▸ Brief
When you copy the listing, reproduce each line as it appears and omit every image.

▸ Record extracts
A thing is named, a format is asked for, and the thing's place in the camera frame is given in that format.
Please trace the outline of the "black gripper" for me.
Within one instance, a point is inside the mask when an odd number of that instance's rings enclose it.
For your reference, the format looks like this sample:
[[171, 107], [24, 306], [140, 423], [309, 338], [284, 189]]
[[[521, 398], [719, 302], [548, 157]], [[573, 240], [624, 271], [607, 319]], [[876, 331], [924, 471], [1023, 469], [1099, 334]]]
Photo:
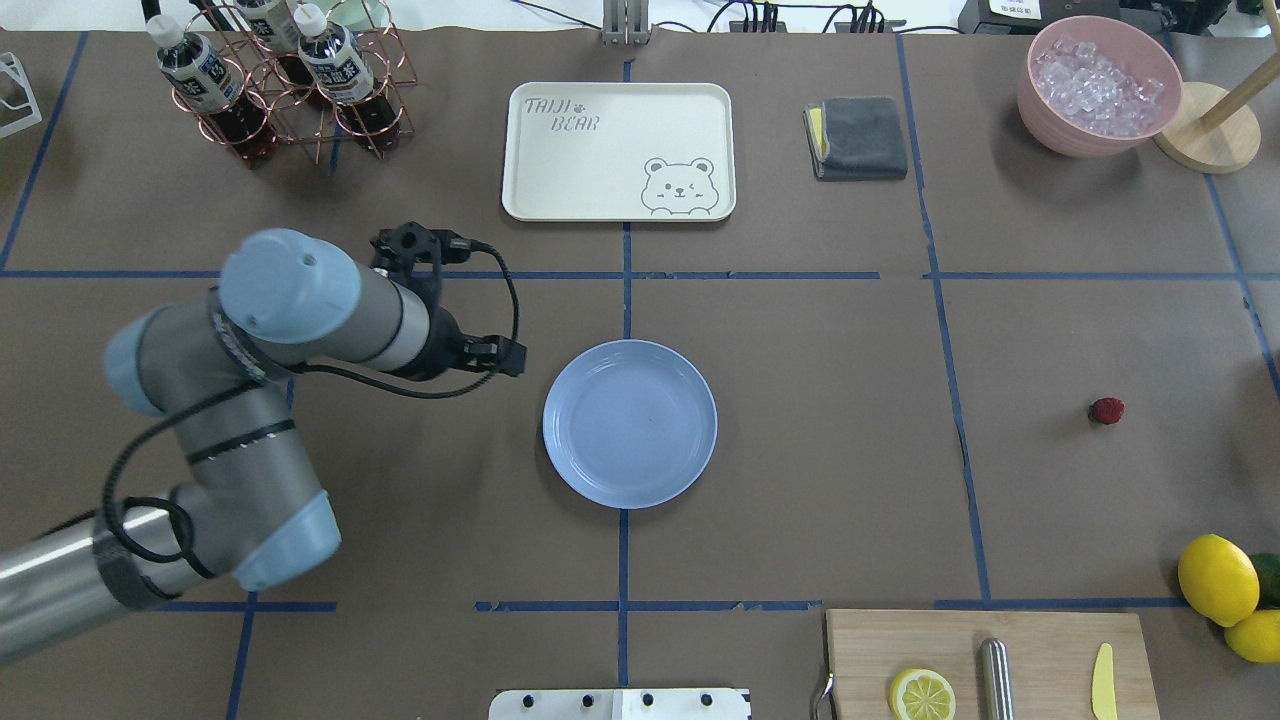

▸ Solution to this exercise
A thing is named, a format is asked for, and the thing's place in the camera frame is given in that format.
Please trace the outline of the "black gripper" for me.
Within one instance, a point is inside the mask when an odd number of that instance's rings enclose it.
For your reference, the format looks like this sample:
[[171, 107], [24, 306], [140, 423], [309, 338], [284, 189]]
[[[521, 398], [719, 302], [548, 157]], [[573, 240], [624, 271], [607, 319]], [[876, 331], [924, 471], [1023, 469], [1099, 334]]]
Photo:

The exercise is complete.